À l'ère numérique, qui n'utilise pas le courrier électronique ? Pourtant, selon l'experte en étiquette professionnelle Barbara Pachter, de nombreuses personnes ne maîtrisent toujours pas les bases de son usage approprié.
Beaucoup commettent des erreurs embarrassantes qui peuvent nuire à leurs relations personnelles et professionnelles. Les e-mails sont souvent rédigés comme si le destinataire percevait nos pensées intimes ou nos expressions faciales. Heureusement, il est possible de préserver la commodité du mail tout en minimisant les risques.
Voici 10 erreurs fréquentes en étiquette email et comment les éviter pour charmer vos interlocuteurs :
Le mail reste une communication humaine. Créez une connexion en adaptant votre ton à celui de l'expéditeur : informel si c'est le cas, formel sinon. Personnalisez vos messages, par exemple avec un « P.S. ». Évitez les adresses comme « NoReply@businessmail.com », perçues comme impersonnelles.
Marion Elizabeth Rodgers, auteure de Mencken : The American Iconoclast, rapporte que H. L. Mencken considérait la réponse comme une « politesse décente ». Même en cas de surcharge, répondez autant que possible ou déléguez. Randall Stross, dans le New York Times, souligne que les 100 000 lettres de Mencken inspirent : nous pouvons gérer plus d'e-mails en les traitant à notre rythme.
Sans expressions faciales ou intonations, l'humour se perd souvent. Soyez prudent, surtout en contexte professionnel. Barbara Pachter conseille : « Ce qui semble drôle à l'oral peut paraître différent à l'écrit. En cas de doute, abstenez-vous. »

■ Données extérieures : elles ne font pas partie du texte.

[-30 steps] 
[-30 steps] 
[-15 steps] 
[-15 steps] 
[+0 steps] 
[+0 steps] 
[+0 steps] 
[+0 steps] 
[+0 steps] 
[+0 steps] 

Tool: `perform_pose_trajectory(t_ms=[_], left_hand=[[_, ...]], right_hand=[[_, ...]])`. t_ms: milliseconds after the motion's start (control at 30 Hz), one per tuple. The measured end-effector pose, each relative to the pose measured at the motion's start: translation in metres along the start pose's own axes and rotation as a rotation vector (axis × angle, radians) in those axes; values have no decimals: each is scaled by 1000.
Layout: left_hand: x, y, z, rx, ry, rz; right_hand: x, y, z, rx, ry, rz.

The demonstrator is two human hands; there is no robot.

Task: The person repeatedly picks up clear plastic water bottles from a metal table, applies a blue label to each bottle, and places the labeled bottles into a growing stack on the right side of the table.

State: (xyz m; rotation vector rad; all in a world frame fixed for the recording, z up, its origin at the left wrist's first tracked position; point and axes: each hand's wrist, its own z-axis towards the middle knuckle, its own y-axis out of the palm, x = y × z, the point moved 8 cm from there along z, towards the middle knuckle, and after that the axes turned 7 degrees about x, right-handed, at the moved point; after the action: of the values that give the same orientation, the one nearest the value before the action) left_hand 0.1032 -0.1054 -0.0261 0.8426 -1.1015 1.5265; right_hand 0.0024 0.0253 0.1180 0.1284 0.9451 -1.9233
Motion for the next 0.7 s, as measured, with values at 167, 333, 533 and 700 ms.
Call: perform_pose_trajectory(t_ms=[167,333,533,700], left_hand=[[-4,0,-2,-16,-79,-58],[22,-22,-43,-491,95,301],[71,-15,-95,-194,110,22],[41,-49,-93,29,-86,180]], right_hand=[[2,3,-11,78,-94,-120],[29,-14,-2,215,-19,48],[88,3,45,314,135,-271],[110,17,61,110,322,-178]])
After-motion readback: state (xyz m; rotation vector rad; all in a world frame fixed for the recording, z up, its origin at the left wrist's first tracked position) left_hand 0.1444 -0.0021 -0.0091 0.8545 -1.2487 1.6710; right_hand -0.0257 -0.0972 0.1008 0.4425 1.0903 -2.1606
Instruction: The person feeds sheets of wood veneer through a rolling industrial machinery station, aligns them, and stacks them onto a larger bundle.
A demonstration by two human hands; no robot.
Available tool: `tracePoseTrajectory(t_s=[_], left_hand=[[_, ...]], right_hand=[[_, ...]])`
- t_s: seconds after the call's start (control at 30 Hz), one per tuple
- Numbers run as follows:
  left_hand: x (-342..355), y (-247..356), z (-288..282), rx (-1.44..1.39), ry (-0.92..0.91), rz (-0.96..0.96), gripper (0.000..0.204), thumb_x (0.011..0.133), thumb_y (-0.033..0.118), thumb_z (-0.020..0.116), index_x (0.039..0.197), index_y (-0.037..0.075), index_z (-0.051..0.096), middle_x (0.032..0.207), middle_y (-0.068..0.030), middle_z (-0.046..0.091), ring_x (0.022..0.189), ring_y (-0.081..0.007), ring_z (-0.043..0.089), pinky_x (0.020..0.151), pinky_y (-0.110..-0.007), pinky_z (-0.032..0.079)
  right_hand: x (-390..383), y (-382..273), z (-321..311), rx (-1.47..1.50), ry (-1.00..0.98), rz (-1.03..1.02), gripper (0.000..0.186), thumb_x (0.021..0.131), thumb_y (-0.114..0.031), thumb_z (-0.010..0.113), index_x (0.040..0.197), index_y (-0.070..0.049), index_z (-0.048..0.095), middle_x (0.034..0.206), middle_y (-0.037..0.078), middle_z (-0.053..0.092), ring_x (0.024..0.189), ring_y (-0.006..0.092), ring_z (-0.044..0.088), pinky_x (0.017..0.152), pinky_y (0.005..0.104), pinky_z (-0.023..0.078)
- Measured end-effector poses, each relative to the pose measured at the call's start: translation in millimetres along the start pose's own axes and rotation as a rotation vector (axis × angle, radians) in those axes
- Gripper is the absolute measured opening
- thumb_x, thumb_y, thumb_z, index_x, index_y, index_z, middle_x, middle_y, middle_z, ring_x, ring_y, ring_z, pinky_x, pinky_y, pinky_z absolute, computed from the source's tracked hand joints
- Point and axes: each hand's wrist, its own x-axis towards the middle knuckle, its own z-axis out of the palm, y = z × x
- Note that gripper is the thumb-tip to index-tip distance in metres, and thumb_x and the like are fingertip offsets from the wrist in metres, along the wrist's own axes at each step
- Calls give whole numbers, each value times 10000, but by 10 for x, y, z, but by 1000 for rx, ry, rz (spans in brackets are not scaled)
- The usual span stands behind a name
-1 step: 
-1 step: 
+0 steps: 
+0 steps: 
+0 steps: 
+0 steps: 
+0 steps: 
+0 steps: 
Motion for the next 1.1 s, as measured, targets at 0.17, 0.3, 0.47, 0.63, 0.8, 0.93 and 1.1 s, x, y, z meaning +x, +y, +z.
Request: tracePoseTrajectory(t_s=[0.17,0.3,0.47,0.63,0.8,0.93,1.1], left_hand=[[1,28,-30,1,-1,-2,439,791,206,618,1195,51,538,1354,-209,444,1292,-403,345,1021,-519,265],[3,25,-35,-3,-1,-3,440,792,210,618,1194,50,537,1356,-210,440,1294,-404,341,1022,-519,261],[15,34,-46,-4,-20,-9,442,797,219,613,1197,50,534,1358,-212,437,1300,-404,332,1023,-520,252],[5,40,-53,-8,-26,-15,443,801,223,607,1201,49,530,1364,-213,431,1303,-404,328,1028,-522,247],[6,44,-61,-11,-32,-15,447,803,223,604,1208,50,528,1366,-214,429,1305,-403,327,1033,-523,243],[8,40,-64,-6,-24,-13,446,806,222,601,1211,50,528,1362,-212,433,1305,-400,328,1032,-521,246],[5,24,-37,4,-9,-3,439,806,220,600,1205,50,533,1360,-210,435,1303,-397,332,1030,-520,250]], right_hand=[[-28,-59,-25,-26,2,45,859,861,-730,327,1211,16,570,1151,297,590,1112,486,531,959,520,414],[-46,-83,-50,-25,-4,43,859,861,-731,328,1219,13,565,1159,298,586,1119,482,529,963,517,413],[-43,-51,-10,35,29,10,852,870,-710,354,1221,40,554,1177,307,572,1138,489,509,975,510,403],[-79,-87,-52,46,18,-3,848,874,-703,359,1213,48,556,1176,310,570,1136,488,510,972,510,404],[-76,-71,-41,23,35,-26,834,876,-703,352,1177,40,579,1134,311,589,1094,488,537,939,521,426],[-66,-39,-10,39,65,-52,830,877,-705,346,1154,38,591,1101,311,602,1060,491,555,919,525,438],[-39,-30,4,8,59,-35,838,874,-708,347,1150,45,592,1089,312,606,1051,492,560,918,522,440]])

Les messages couvrant plusieurs écrans sont rarement lus en entier. Limitez-vous à un écran. Si le sujet est complexe, passez au téléphone. Mark Cuban les qualifie de « je veux... » ; Thomas Edison parlait de « lettres de mendicité ».
Des « Merci » ou « OK » isolés encombrent les boîtes. Réfléchissez à leur utilité avant d'envoyer, surtout en contexte pro où le temps est précieux.
Les fautes de grammaire nuisent à votre crédibilité, avertit Pachter. Ne vous fiez pas au correcteur orthographique : relisez à haute voix. Exemple : un superviseur a écrit « Désolé pour l'incontinence » au lieu de « dérangement ».
Un seul ! suffit pour l'enthousiasme. Évitez les excès qui paraissent immatures. Limitez les acronymes (OMG, LOL) et émojis en pro ; le smiley :) est toléré.
Évitez le spoofing illégal. Optez pour des sujets clairs et attractifs : « Question sur votre candidature » ou « Changement de date de réunion ». Pachter note : « Les lecteurs décident d'ouvrir en fonction du sujet. »
Une adresse personnalisée (« Cher/Chère [Nom] ») est essentielle pour la politesse. Adaptez-la au ton de l'interlocuteur.
Adaptez-la au ton : « Cordialement » ou « Meilleures salutations » en formel ; plus décontracté si justifié. Ne signez pas vaguement « Meilleur ».